START GIVEN INFORMATION
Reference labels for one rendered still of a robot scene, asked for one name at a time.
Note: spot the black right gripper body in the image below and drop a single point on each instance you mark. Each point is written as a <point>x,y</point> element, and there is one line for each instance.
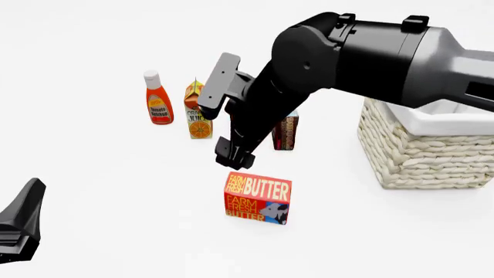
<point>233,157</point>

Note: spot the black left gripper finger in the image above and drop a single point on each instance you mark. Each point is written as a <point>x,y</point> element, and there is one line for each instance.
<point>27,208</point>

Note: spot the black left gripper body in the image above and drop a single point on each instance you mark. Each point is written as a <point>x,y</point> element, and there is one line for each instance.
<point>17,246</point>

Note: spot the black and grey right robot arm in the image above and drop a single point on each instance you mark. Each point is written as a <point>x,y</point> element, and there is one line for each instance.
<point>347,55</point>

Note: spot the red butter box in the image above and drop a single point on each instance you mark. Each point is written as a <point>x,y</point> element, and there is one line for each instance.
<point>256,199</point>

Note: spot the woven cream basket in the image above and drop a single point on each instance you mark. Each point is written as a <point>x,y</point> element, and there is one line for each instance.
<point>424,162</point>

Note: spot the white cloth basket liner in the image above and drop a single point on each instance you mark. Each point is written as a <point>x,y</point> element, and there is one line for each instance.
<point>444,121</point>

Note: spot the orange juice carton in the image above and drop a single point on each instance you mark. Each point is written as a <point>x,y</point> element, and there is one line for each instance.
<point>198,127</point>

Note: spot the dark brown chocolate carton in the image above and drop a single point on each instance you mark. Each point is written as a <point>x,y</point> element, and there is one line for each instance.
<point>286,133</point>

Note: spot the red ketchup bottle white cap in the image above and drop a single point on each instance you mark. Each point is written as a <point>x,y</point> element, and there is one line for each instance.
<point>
END GIVEN INFORMATION
Copy all the entries word for word. Omit any pictures.

▸ SOLUTION TO THIS TASK:
Reference labels for one rendered still of a robot scene, asked for one name at a time.
Note: spot the black right gripper body in the image below and drop a single point on each instance you mark. Each point is written as a <point>x,y</point> element, and there is one line for each instance.
<point>233,157</point>

Note: spot the black left gripper finger in the image above and drop a single point on each instance you mark. Each point is written as a <point>x,y</point> element, and there is one line for each instance.
<point>27,208</point>

Note: spot the black left gripper body in the image above and drop a single point on each instance you mark. Each point is written as a <point>x,y</point> element, and there is one line for each instance.
<point>17,246</point>

Note: spot the black and grey right robot arm in the image above and drop a single point on each instance you mark. Each point is written as a <point>x,y</point> element, and there is one line for each instance.
<point>347,55</point>

Note: spot the red butter box in the image above and drop a single point on each instance you mark. Each point is written as a <point>x,y</point> element, and there is one line for each instance.
<point>256,199</point>

Note: spot the woven cream basket in the image above and drop a single point on each instance you mark. Each point is written as a <point>x,y</point> element, and there is one line for each instance.
<point>424,162</point>

Note: spot the white cloth basket liner in the image above and drop a single point on each instance you mark. Each point is written as a <point>x,y</point> element, and there is one line for each instance.
<point>444,121</point>

Note: spot the orange juice carton in the image above and drop a single point on each instance you mark. Each point is written as a <point>x,y</point> element, and there is one line for each instance.
<point>198,127</point>

Note: spot the dark brown chocolate carton in the image above and drop a single point on each instance you mark. Each point is written as a <point>x,y</point> element, and there is one line for each instance.
<point>286,133</point>

Note: spot the red ketchup bottle white cap in the image above and drop a single point on each instance you mark. Each point is written as a <point>x,y</point> element, and there is one line for each instance.
<point>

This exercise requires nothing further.